ACT straddle positions are structurally neutral / high-volatility (long premium); the modeled P&L assumes European-style exercise at expiration and ignores early assignment, transaction costs, dividends paid before expiry on the stock leg (when present), and the bid-ask spread on the listed chain. ACT positions also carry Financial Services sector concentration risk; news flow inside the sector (peer earnings, regulatory shifts, supply-chain headlines) can move ACT alongside the broader basket even when ACT-specific fundamentals are unchanged. Always rebuild the position from current ACT chain quotes before placing a trade.

Frequently asked questions

What is a straddle on ACT?
A straddle on ACT is the straddle strategy applied to ACT (stock). The strategy is structurally neutral / high-volatility (long premium): A long straddle buys an ATM call and an ATM put at the same strike, profiting from a large move in either direction; max loss equals the combined debit when the underlying pins to the strike at expiration.
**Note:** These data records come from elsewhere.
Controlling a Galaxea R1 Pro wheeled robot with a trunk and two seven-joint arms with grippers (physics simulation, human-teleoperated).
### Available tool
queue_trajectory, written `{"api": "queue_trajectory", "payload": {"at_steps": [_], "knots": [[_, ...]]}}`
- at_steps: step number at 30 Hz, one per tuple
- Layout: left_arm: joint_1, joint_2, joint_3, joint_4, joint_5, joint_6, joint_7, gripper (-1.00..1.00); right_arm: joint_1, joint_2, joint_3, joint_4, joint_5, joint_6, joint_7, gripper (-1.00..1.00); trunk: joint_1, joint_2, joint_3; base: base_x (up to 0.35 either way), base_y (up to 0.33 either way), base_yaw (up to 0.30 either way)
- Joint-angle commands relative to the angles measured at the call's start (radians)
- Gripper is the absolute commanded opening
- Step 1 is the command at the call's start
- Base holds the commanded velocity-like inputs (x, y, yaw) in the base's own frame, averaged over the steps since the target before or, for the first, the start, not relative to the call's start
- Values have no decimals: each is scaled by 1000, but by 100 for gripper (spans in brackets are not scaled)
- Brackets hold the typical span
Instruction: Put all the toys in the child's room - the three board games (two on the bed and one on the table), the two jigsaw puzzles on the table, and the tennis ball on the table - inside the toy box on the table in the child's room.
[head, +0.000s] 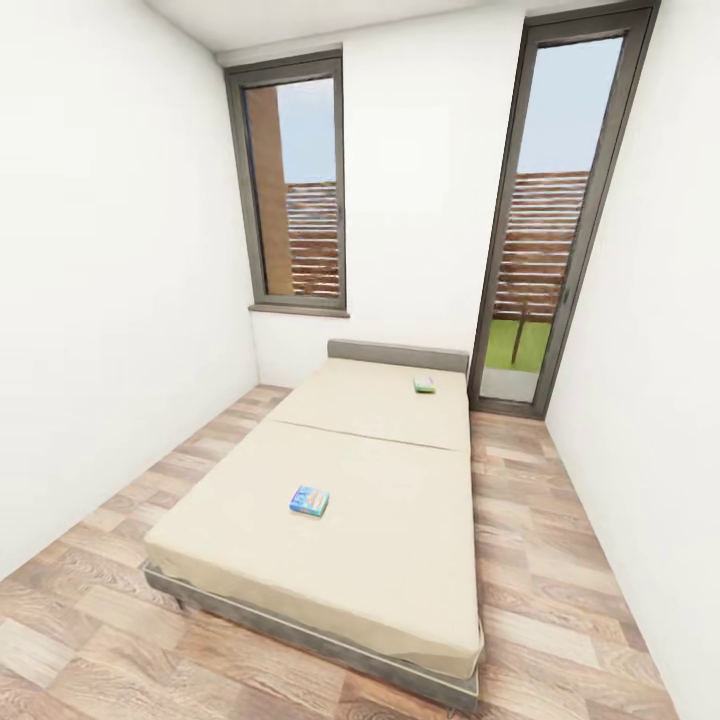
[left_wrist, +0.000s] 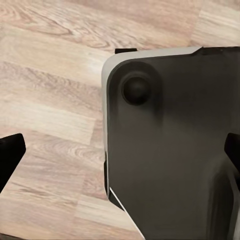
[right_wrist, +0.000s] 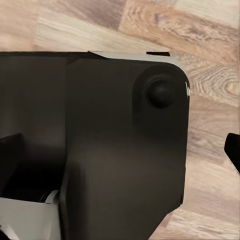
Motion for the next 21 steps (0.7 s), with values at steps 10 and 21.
{"api": "queue_trajectory", "payload": {"at_steps": [10, 21], "knots": [[0, 0, -2, -1, 0, -2, 0, 100, 0, 3, 3, 0, 7, -13, -2, 100, -38, 69, 30, 0, 0, 217], [0, -1, -2, -1, 0, -2, 0, 100, 0, 3, 3, 0, 7, -14, -2, 100, -80, 146, 65, 0, 0, 282]]}}
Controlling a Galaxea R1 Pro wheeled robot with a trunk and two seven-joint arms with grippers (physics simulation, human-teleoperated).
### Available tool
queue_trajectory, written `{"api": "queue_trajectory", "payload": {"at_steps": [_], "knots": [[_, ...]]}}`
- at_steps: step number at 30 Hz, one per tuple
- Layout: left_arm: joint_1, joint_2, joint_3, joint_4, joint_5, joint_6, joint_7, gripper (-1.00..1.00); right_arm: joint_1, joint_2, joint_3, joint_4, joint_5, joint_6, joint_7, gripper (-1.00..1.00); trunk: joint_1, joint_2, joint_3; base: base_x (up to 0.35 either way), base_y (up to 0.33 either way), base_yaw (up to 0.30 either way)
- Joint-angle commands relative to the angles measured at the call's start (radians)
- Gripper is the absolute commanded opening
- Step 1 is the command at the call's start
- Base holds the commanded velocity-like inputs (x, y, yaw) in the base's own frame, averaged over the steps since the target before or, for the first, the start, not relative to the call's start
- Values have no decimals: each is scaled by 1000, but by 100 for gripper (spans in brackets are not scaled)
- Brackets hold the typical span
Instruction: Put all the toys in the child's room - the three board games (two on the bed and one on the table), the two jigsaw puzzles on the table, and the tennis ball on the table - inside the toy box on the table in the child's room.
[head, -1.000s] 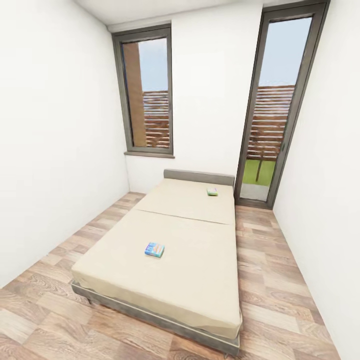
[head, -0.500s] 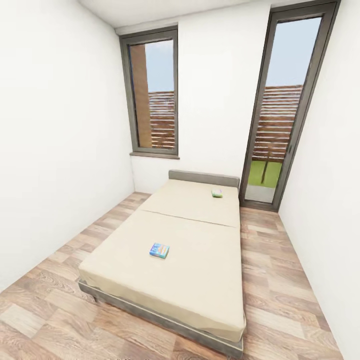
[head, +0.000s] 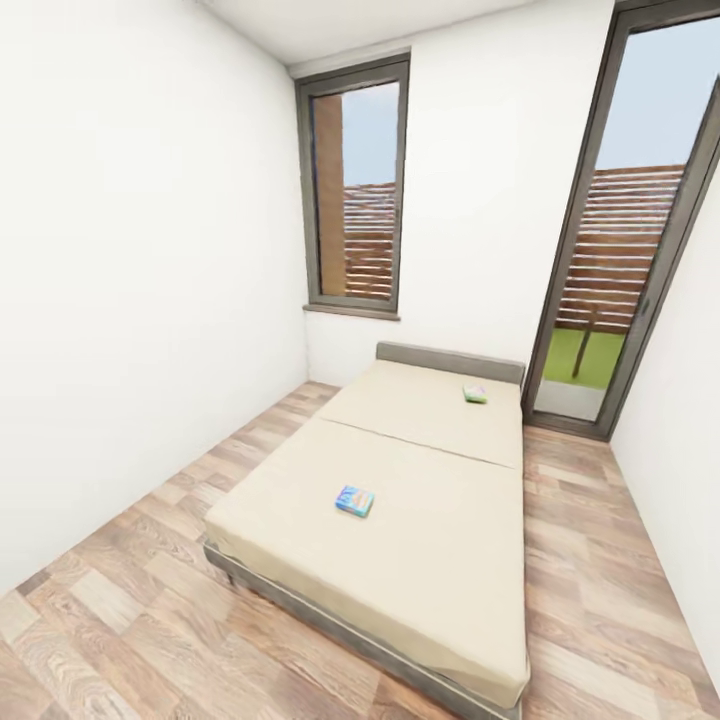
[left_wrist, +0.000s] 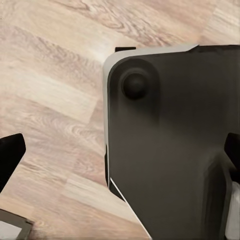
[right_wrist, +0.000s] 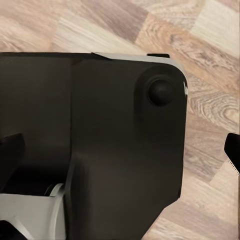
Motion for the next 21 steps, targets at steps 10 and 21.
{"api": "queue_trajectory", "payload": {"at_steps": [10, 21], "knots": [[-1, 0, 0, -1, 0, -13, 0, 100, 0, 0, -4, 0, -11, -7, 1, 100, -38, 69, 30, 0, 0, 147], [0, -9, 9, -3, 0, -13, -1, 100, 0, -4, -8, 0, -16, -4, 12, 100, -50, 90, 40, 0, 0, 1]]}}
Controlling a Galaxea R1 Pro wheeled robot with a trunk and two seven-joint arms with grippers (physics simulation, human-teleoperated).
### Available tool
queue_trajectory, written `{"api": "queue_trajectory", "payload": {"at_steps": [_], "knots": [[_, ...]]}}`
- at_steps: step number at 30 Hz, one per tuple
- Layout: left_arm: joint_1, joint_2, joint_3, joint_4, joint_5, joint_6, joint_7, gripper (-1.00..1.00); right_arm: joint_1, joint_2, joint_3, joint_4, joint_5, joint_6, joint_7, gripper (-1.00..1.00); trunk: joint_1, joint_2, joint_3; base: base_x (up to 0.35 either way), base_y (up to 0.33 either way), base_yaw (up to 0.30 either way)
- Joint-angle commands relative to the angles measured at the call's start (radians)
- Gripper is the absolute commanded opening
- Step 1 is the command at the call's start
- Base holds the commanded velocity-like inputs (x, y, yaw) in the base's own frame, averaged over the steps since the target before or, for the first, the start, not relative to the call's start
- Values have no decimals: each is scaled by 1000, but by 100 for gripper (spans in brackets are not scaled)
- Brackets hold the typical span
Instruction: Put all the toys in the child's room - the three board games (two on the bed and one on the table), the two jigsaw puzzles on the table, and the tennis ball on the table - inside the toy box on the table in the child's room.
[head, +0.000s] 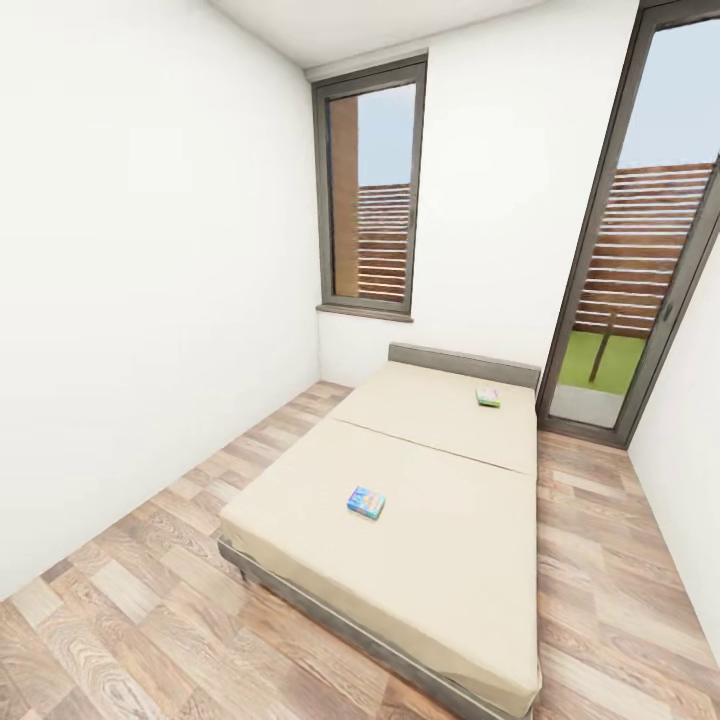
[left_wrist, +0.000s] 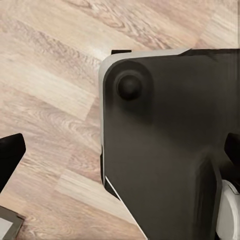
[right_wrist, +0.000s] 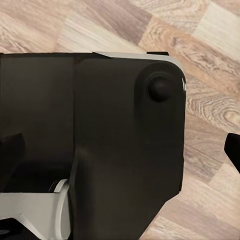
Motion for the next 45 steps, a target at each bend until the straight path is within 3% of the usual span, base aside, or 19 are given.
{"api": "queue_trajectory", "payload": {"at_steps": [1, 12, 21, 25, 26, 30, 37, 45], "knots": [[0, -1, 1, -1, 0, -2, -1, 100, 0, -1, 1, 0, 2, 0, 2, 100, 0, -1, -1, 0, 0, 0], [-3, 0, 6, -120, 7, 14, -5, 100, 0, 3, -5, -1, 0, -5, 25, 100, 0, -1, -1, 0, 0, 0], [-5, 8, 7, -136, 7, 20, -7, 100, 0, -3, -26, -1, -7, -7, 26, 100, -34, 62, 27, 0, 0, 0], [-13, 12, 8, -138, 7, 23, -7, 100, -1, -2, -55, -1, -8, -6, 26, 100, -50, 90, 39, 0, 0, 0], [-34, 34, 11, -138, 9, 46, -10, 100, -3, 2, -78, -1, -7, -5, 25, 100, -53, 97, 43, 0, 0, 0], [-60, 53, 13, -141, 10, 96, -12, 100, -6, 4, -86, -8, -7, -6, 23, 100, -69, 125, 55, 0, 0, 0], [-113, 62, 14, -148, 11, 122, -12, 100, -6, 4, -92, -130, -8, -1, 22, 100, -96, 174, 77, 0, 0, 0], [-209, 95, 16, -158, 13, 230, -21, 100, -7, 5, -94, -294, -8, 49, 21, 100, -126, 230, 102, 0, 0, 0]]}}
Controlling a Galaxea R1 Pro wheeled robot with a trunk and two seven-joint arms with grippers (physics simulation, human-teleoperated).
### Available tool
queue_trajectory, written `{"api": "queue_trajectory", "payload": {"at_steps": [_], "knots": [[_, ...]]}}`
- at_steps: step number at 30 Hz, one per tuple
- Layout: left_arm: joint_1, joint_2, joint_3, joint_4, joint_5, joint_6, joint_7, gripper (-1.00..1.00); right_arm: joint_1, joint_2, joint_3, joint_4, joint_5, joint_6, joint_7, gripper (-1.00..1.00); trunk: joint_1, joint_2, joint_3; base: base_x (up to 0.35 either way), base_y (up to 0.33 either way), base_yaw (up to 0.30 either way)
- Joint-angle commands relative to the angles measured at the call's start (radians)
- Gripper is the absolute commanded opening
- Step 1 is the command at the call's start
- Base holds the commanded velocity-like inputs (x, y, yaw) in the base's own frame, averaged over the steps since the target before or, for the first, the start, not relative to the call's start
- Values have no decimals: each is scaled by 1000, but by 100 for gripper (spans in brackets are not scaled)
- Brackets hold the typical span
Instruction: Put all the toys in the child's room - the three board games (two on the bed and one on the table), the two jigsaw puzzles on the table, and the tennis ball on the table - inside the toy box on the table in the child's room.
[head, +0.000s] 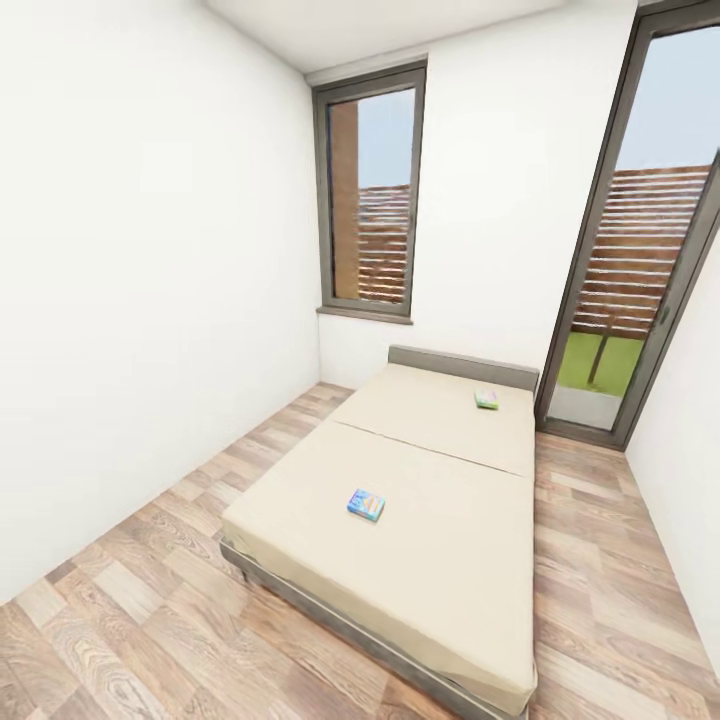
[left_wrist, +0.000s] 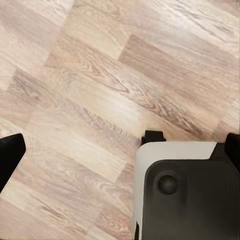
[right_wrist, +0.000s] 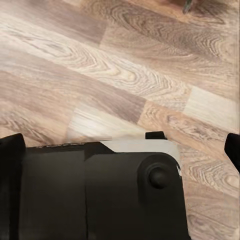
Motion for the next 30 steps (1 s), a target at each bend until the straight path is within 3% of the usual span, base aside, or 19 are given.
{"api": "queue_trajectory", "payload": {"at_steps": [1, 6, 9, 11, 15, 19, 24, 26, 27, 30], "knots": [[-17, 4, 7, -8, 1, 20, -15, 100, -1, 1, -7, -46, -1, 29, 3, 100, -3, 5, 1, 0, 0, 0], [-67, 23, 44, -93, 0, 141, -114, 100, -1, 1, -6, -244, -1, 153, 3, 100, -23, 40, 17, 0, 0, 0], [-79, 45, 67, -218, 0, 266, -189, 100, -1, 11, -5, -386, -1, 254, 3, 100, -30, 54, 23, 0, 0, 0], [-82, 52, 81, -307, -1, 339, -230, 100, -1, 16, -5, -480, -1, 335, 3, 100, -30, 54, 23, 0, 0, 0], [-84, 56, 116, -525, -2, 483, -293, 100, -8, 21, -4, -782, -1, 566, 3, 100, -30, 54, 23, 0, 0, 0], [-85, 54, 123, -646, -2, 522, -305, 100, -35, 22, -3, -986, -3, 736, 6, 100, -30, 54, 23, 0, 0, 0], [-85, 53, 122, -698, -3, 528, -309, 100, -90, 41, 26, -1057, -2, 798, 2, 100, -30, 54, 23, 0, 0, 0], [-86, 56, 123, -713, -3, 530, -310, 100, -99, 50, 37, -1068, -3, 805, 2, 100, -30, 54, 23, 0, 0, 0], [-86, 58, 124, -774, -4, 548, -311, 100, -111, 63, 46, -1075, -5, 809, 0, 100, -30, 54, 23, 0, 0, 0], [-86, 58, 124, -784, -3, 554, -311, 100, -116, 74, 47, -1076, -6, 808, 0, 100, -30, 54, 23, 0, 0, 0]]}}
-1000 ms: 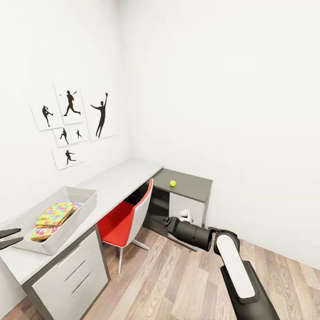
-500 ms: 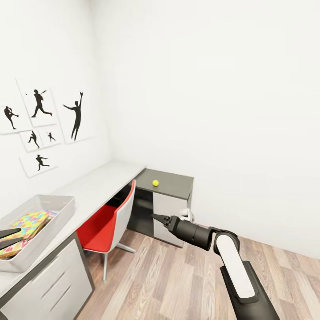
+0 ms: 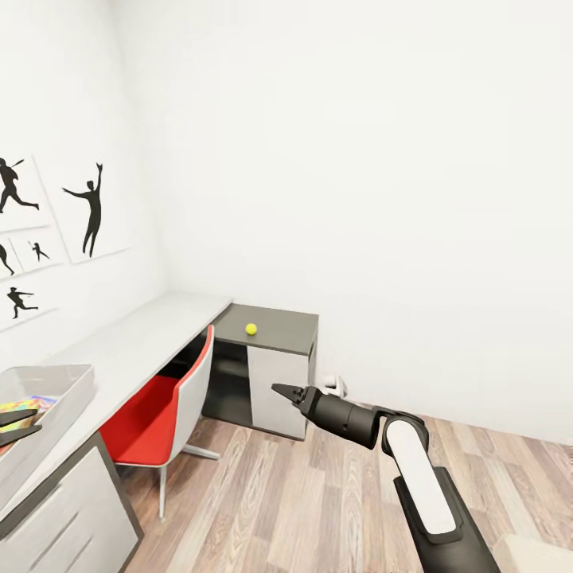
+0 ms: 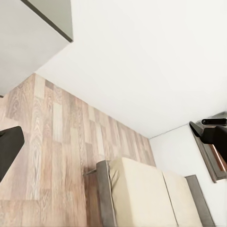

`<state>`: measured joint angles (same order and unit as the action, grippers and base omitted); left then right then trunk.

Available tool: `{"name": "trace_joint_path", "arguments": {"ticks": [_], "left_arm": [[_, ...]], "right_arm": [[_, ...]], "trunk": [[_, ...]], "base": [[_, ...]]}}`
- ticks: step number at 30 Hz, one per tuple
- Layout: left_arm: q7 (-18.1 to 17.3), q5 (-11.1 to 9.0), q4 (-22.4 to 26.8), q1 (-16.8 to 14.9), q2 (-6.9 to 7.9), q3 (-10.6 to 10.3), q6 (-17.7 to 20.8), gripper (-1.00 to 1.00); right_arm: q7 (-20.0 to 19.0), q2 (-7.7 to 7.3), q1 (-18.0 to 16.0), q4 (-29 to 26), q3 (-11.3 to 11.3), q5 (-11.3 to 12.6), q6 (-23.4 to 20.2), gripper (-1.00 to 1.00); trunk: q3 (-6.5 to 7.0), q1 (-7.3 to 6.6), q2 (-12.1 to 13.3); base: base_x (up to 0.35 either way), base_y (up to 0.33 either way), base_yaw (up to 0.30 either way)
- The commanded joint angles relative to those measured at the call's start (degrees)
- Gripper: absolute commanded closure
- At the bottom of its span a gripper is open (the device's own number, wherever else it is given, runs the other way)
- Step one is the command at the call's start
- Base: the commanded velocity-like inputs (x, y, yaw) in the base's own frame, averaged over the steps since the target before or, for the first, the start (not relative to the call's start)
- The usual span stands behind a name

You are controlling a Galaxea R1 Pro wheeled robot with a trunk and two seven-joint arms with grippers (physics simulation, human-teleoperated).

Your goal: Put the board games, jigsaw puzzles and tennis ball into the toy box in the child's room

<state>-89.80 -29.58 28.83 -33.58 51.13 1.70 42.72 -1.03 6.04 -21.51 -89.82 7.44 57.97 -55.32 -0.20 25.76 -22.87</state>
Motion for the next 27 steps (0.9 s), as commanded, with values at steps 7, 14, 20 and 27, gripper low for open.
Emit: {"name": "trace_joint_path", "arguments": {"ticks": [7,14,20,27], "left_arm": [[-0.2,-0.04,0.0,0.01,0.02,0.01,0.61,-1.0],[-0.2,-0.04,0.0,0.01,-0.04,-0.03,0.61,-1.0],[-0.2,-0.04,0.0,0.01,-0.06,-0.03,0.61,-1.0],[-0.2,-0.04,0.09,0.01,-0.06,0.0,0.61,-1.0]], "right_arm": [[-0.11,0.03,-0.03,0.0,0.1,-0.21,-0.15,-1.0],[-0.03,0.16,-0.03,0.0,0.35,-0.3,-0.09,-1.0],[-0.02,0.17,-0.03,0.0,0.38,-0.31,0.01,-1.0],[-0.02,0.2,-0.03,0.0,0.39,-0.28,0.03,-1.0]], "trunk": [[-0.03,0.02,-0.05],[-0.03,0.02,-0.05],[-0.03,0.02,-0.05],[0.06,0.02,-0.05]], "base": [[0.0,0.0,-0.068],[0.0,0.0,-0.005],[0.0,0.0,0.0],[0.0,0.0,-0.114]]}}
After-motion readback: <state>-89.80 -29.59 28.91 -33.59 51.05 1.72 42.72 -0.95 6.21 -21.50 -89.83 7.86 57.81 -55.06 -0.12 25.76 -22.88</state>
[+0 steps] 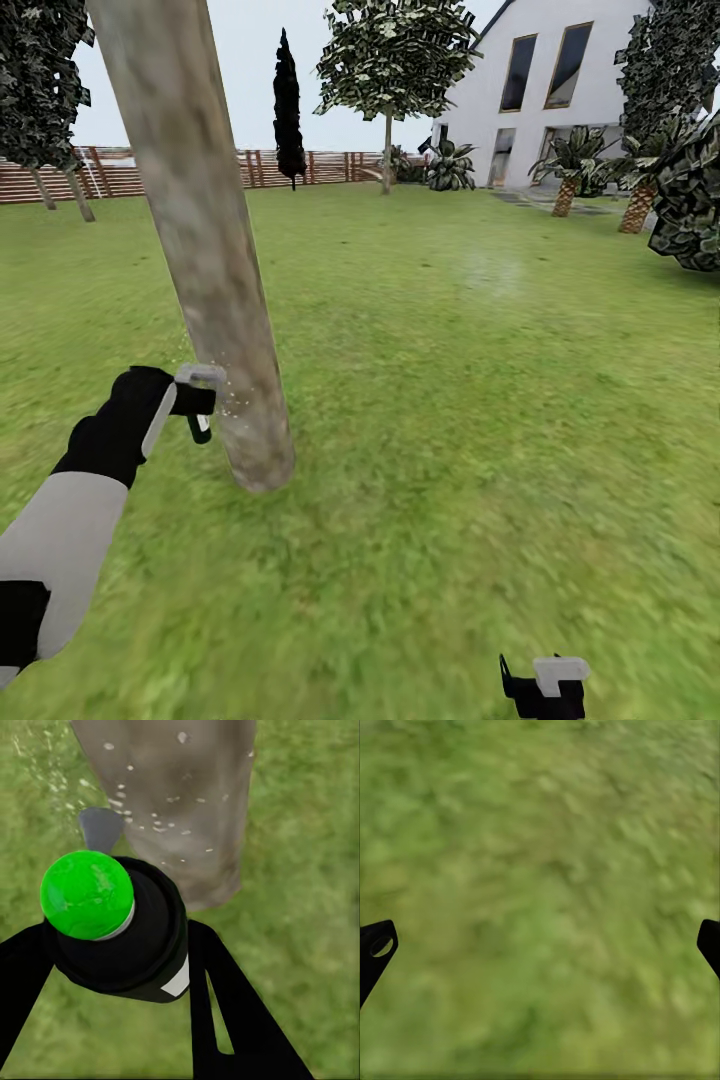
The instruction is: In the garden, pick up the pesticide atomizer on the floor and spray pesticide onto both trees until each tree trunk is fully covered.
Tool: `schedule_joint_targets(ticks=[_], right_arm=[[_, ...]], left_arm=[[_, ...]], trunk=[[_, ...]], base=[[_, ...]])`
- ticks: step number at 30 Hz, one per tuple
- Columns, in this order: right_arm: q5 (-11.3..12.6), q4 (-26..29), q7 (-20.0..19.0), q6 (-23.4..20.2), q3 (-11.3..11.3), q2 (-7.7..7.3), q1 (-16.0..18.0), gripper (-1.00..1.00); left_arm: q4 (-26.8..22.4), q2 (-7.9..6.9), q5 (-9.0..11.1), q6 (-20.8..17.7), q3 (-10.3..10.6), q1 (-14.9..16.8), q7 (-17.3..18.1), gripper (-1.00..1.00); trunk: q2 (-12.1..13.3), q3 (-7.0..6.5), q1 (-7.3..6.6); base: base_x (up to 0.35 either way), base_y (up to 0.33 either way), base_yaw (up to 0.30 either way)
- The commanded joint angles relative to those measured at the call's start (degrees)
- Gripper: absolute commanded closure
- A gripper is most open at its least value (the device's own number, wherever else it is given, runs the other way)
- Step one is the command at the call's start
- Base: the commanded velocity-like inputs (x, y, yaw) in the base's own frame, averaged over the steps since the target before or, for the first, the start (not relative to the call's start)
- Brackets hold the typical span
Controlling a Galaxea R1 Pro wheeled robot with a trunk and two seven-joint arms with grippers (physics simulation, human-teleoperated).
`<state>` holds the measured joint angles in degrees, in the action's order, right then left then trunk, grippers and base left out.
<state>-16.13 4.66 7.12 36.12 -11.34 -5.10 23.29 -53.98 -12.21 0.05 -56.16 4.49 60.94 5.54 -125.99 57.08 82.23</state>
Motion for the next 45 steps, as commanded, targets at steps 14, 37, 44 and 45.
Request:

With ACT stock trading near $45.86, the strikes shown on this page are snapped to the nearest listed ACT chain strike and the premiums come straight from the end-of-day bid/ask midpoint.
How are ACT straddle max profit and max loss calculated?
Upside max profit is unbounded; downside max profit is bounded at the strike minus the combined call plus put debit (reached at zero). Max loss equals the combined debit times 100 (reached when the underlying pins to the strike). Two breakevens at strike plus debit and strike minus debit. For the ACT straddle priced from the end-of-day chain at a 30-day expiry (ATM IV 24.60%), the computed maximum profit is unbounded per contract and the computed maximum loss is unbounded per contract. Live intraday quotes will differ as the chain moves through the trading session.
What is the breakeven for a ACT straddle?
The breakeven for the ACT straddle priced on this page is no defined breakeven on the modeled curve at expiration, derived from end-of-day chain premiums. Breakeven is the underlying price at which the strategy's P&L crosses zero ignoring transaction costs and assignment risk. The current ACT market-implied 1-standard-deviation expected move is approximately 7.05%; if the move sits well outside the breakeven distance, the structure's risk-reward becomes correspondingly tighter.
When should you consider a straddle on ACT?
Straddles on ACT are pure-volatility plays that profit from large moves in either direction; traders typically buy ACT straddles ahead of earnings, FDA decisions, or other catalysts where the realized move is expected to exceed the implied move priced into the chain.
How does current ACT implied volatility affect this straddle?
ACT ATM IV is at 24.60% with IV rank near 15.55%, which is on the low end of its 1-year range. Premium-buying structures (long call, long put, debit spreads) are relatively cheap in this regime; premium-selling structures collect less credit per unit risk.